Corpses covered in dust and debris were scattered in the wreckage of a detention centre for African migrants in Yemen, after what Houthi-controlled television described on Monday as a U.S. airstrike that killed 68 people.
The attack was one of the deadliest so far in six weeks of intensified U.S. airstrikes against the Houthis, an Iran-aligned group that controls northern Yemen and has struck shipping in the Red Sea in what it says is solidarity with the Palestinians.
A U.S. defence official, speaking on condition of anonymity, said the U.S. military was aware of the claims of civilian casualties.
“We take those claims very seriously. We are currently conducting our battle-damage assessment and inquiry into those claims,” the U.S. official said.
The U.S. military has said it will not give detailed information about targets of its airstrikes for reasons of operational security.
Houthi-run Al Masirah television showed images of the aftermath of the strike in Saada, on a route used by African migrants to cross impoverished, conflict-riven Yemen to reach Saudi Arabia.
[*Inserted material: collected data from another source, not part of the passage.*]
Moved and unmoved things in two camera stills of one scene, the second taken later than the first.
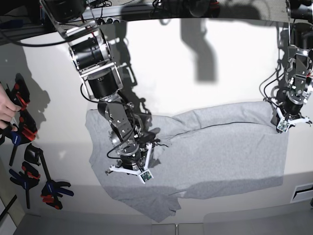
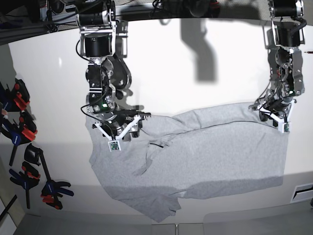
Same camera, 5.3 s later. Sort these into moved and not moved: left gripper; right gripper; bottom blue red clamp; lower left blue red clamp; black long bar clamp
Moved: left gripper; right gripper
Not moved: black long bar clamp; lower left blue red clamp; bottom blue red clamp
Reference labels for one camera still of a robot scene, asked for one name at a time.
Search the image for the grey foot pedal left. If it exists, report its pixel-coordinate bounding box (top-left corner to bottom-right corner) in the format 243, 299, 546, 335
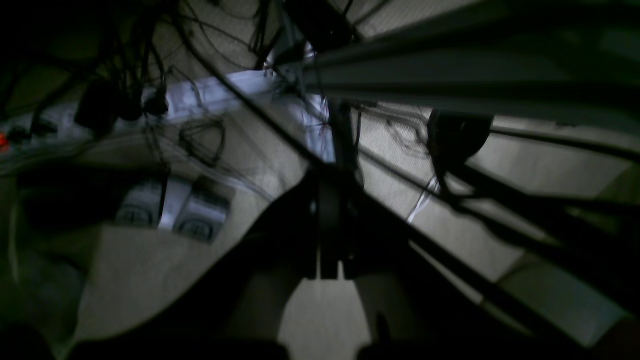
114, 178, 165, 228

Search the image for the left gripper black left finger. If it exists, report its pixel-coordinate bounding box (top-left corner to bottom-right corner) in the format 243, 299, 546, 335
70, 171, 319, 360

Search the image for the white cable on floor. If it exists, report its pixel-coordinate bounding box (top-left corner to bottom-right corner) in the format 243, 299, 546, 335
406, 175, 441, 225

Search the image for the grey power strip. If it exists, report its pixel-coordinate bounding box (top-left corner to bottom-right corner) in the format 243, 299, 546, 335
1, 70, 276, 158

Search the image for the black office chair base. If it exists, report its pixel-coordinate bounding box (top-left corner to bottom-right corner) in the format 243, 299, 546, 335
426, 109, 639, 261

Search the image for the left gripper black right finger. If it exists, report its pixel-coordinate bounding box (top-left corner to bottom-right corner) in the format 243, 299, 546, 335
340, 173, 581, 360

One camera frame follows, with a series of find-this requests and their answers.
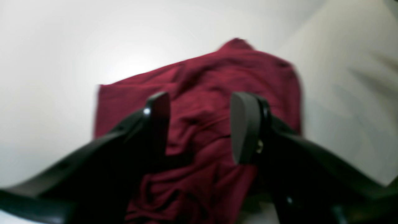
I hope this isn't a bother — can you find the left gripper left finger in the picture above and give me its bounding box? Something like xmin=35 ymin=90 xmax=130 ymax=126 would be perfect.
xmin=1 ymin=92 xmax=170 ymax=224

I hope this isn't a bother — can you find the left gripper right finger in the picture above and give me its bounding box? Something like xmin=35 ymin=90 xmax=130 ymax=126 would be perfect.
xmin=230 ymin=92 xmax=398 ymax=224

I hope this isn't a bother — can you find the dark red t-shirt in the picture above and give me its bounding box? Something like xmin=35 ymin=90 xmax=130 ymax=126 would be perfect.
xmin=94 ymin=39 xmax=301 ymax=224

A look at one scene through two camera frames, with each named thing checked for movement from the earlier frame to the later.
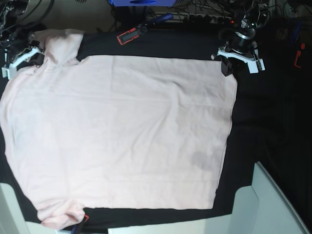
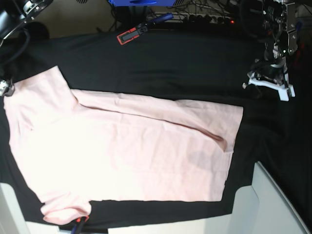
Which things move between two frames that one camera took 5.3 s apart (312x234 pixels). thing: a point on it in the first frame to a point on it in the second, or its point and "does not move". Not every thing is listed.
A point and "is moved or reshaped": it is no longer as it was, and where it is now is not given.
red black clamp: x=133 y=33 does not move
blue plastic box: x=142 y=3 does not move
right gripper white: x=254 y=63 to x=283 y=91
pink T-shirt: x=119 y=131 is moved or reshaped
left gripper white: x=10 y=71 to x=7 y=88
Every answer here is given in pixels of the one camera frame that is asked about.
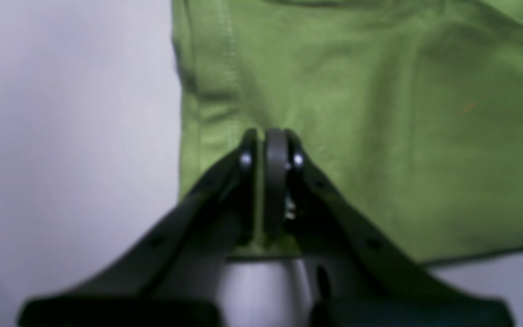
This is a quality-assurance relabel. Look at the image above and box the green T-shirt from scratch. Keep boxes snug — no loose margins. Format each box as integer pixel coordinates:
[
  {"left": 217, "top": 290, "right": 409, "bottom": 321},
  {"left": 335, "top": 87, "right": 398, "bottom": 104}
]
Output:
[{"left": 172, "top": 0, "right": 523, "bottom": 263}]

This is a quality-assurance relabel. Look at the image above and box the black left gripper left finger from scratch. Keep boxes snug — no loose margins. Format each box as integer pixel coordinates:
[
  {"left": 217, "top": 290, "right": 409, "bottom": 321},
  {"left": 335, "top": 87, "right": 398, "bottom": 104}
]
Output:
[{"left": 17, "top": 129, "right": 258, "bottom": 327}]

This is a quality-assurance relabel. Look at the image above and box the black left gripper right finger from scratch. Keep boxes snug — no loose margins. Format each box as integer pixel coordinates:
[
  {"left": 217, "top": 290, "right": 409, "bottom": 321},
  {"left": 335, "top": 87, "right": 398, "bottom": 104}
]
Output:
[{"left": 264, "top": 129, "right": 514, "bottom": 327}]
The footage showed bodies covered in dust amid blood-stained rubble. Rescue workers carried a man who was moving slightly on a stretcher. A survivor could be heard calling “My mother” in Amharic, the main language of Ethiopia.
Other survivors interviewed by Yemeni television in hospital described being awakened by the dawn blast. “I was thrown into the air and fell to the ground,” one said.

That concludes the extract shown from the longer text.